Last week saw a flurry of bids for freeport status from across the country. As the government assesses the credentials of competing proposals for the creation of up to seven English freeports, James Gore considers the importance of good communications for the successful submissions.
Freeports have emerged as a flagship policy in the government’s levelling up agenda, championed by the Chancellor, Rishi Sunak, as a way to turbo-charge economic recovery by encouraging international trade in the brave new post-Brexit world. But how exactly will they work, and how should successful bidders go about building support from stakeholders and the public for their plans?
The first challenge is to explain what freeports are – and, equally importantly, what they are not – since the concept is not widely understood.
The stated aim of freeports is to promote regeneration and innovation through a package of tax relief, simplified customs procedures and streamlined planning. However, characterisation as ‘sleaze ports’ in a recent Guardian article illustrates the scepticism to be found in some quarters about the real beneficiaries of the policy. Likening freeports to ‘mini-tax havens’ immediately raises questions about fairness which could taint projects before they get off the ground. This is exactly why it is so important to clearly articulate exactly how they will work from the outset.
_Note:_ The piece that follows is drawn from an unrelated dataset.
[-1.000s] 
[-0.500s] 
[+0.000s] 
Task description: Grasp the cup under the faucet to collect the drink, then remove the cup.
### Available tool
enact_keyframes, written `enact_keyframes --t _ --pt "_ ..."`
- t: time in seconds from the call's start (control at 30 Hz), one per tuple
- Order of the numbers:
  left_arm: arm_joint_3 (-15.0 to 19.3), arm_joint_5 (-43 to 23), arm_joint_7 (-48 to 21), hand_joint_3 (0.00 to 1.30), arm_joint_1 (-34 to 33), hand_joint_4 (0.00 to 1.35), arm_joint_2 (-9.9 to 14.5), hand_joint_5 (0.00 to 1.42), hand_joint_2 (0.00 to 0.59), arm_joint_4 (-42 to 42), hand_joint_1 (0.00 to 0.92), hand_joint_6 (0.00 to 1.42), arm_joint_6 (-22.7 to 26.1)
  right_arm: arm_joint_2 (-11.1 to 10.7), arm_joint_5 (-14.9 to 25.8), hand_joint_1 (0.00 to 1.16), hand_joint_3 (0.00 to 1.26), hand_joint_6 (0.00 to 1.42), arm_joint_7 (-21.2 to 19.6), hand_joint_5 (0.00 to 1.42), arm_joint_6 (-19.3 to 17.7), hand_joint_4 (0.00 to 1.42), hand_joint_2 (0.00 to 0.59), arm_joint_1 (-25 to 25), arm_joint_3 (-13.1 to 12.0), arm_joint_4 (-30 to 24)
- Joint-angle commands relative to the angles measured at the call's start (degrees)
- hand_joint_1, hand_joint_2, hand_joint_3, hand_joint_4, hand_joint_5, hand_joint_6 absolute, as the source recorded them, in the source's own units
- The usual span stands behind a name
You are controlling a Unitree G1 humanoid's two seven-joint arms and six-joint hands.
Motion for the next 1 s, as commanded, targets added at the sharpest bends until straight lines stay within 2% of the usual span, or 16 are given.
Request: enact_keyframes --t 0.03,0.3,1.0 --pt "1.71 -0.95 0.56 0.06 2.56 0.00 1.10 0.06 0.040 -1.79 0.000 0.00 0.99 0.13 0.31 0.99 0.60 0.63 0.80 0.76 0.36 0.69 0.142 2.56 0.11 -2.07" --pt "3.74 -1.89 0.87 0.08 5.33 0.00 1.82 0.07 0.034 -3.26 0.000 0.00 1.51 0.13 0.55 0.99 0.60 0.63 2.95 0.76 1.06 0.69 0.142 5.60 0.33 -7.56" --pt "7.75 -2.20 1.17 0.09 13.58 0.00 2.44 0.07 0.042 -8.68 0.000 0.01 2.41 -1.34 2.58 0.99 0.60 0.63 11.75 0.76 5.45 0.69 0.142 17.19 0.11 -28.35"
Likewise, positioning freeports as a direct response to Brexit risks alienating those Remainers whose views have not been softened by the EU’s recent vaccine travails. But if freeports can navigate these rocky waters they have an opportunity to catch the wind of optimism as a way out of lockdown starts to emerge from the sea mist.
That being said, freeports would be sensible to avoid overclaiming their economic impact – the public can be dubious about big numbers. Instead, by illustrating tangible benefits with real world examples, freeports should demonstrate the positive changes they will bring for local people.
Most ports have strong historic ties to traditional industries in the regions they serve. Showing how freeports can help build on this industrial heritage with a fresh vision for the 21st century will help to inspire, support and convince the doubters. If not, freeports risk being seen as a threat to existing businesses, attracting ‘hot capital’ which will take flight as soon as any tax breaks expire.
Bidders have been asked to detail community support and show how they will build on and add to existing local partnerships, but this only lays the foundations for successful engagement. Forward-thinking consortiums will already be considering how they can leverage these networks to maintain momentum following a positive decision by government this spring. Early action now around informing and educating stakeholders and the public about the benefits freeports will bring, will provide dividends in the future.